LISTED RECORDS
▶

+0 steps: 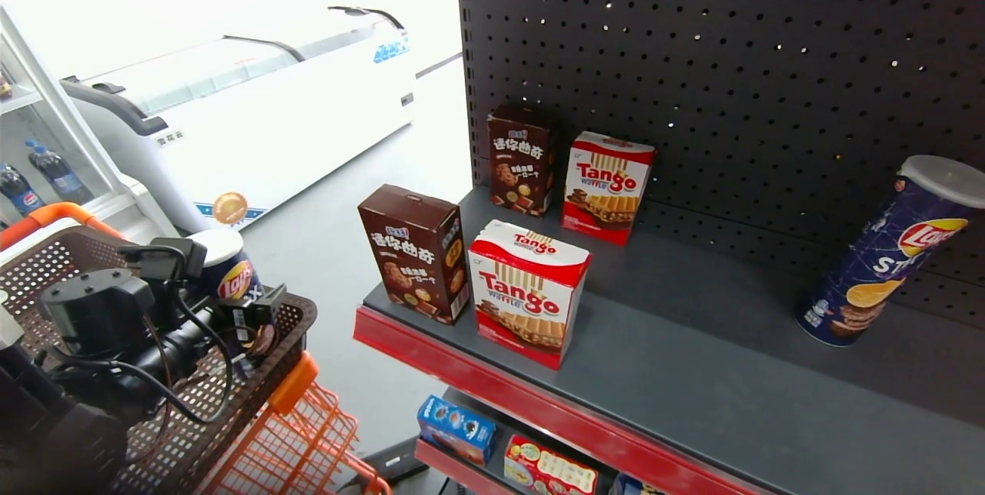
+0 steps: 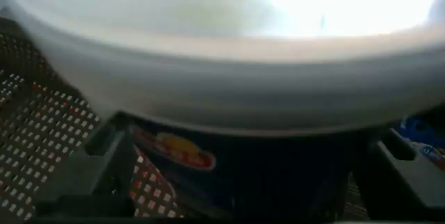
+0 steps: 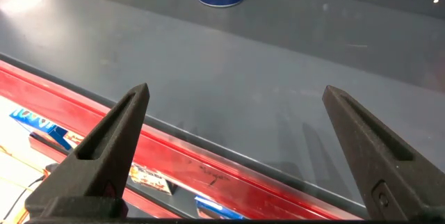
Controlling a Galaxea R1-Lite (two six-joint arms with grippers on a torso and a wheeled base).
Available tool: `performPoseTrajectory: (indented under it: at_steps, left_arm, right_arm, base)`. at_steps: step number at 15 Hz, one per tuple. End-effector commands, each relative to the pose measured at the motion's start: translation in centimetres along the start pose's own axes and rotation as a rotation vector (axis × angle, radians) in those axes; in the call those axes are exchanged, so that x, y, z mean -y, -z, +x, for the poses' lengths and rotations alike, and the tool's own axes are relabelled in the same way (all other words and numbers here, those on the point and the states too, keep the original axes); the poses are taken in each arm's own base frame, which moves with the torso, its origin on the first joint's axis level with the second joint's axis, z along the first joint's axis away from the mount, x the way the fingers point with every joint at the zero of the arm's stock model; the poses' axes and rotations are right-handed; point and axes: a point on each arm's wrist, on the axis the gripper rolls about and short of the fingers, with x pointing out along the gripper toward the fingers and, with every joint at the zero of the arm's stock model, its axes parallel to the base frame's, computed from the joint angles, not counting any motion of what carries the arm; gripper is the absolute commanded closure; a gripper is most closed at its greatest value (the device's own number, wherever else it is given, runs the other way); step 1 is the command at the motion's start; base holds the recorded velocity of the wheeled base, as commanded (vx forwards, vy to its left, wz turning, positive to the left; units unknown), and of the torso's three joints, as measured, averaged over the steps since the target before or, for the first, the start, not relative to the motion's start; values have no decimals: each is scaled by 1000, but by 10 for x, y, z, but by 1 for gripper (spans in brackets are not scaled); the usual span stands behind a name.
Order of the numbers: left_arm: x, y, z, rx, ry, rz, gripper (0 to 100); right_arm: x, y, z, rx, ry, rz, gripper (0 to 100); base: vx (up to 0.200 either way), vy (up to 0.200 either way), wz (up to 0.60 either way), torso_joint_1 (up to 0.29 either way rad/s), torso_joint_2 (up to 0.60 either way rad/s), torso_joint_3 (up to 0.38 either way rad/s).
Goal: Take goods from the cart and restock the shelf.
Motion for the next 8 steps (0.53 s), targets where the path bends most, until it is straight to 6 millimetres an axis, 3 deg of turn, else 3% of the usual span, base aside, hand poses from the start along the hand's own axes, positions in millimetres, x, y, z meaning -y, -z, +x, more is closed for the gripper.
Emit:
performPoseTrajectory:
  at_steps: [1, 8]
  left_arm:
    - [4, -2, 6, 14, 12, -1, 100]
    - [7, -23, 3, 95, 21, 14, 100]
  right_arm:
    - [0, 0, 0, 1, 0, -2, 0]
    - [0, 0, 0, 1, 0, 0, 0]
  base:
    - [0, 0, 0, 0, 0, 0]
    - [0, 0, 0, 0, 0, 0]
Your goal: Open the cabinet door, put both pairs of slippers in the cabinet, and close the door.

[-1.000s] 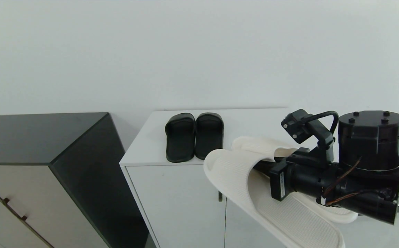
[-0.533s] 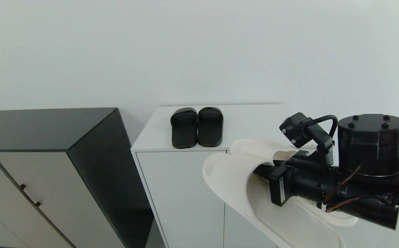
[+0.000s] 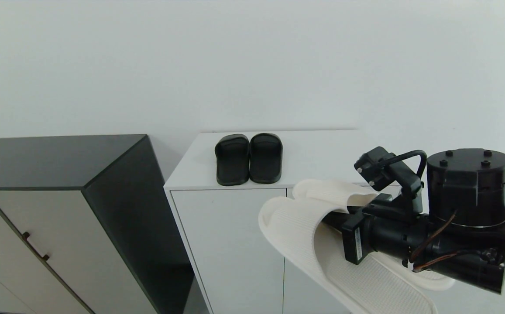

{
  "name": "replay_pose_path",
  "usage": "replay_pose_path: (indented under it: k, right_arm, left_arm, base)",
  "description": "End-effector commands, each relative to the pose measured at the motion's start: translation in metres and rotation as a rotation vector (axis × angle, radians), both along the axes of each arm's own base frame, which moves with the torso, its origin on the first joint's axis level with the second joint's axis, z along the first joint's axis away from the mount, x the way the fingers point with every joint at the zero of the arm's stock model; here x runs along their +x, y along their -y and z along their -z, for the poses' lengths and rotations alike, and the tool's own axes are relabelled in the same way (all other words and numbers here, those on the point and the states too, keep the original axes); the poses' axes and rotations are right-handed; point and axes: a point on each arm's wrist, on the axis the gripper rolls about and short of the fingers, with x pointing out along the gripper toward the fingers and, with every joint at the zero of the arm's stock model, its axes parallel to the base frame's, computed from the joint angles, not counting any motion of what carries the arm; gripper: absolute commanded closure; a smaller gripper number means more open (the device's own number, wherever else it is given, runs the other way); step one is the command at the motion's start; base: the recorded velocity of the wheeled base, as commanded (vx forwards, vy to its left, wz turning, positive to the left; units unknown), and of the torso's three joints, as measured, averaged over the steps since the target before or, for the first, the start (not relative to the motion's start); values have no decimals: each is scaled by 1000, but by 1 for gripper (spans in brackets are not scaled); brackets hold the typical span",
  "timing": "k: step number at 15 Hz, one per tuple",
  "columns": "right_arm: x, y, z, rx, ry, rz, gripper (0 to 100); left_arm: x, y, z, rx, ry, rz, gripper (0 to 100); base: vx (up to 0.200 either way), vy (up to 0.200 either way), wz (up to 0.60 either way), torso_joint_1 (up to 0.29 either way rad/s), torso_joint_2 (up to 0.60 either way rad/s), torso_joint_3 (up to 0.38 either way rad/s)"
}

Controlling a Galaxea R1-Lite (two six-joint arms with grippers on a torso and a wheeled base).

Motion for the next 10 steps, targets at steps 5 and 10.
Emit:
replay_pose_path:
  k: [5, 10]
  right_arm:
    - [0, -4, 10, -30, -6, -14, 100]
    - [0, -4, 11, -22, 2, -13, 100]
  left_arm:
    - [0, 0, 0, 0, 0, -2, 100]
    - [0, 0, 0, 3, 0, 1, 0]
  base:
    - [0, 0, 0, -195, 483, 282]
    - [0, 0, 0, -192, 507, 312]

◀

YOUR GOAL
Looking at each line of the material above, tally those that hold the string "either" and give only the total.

OUTPUT OF THE TASK
2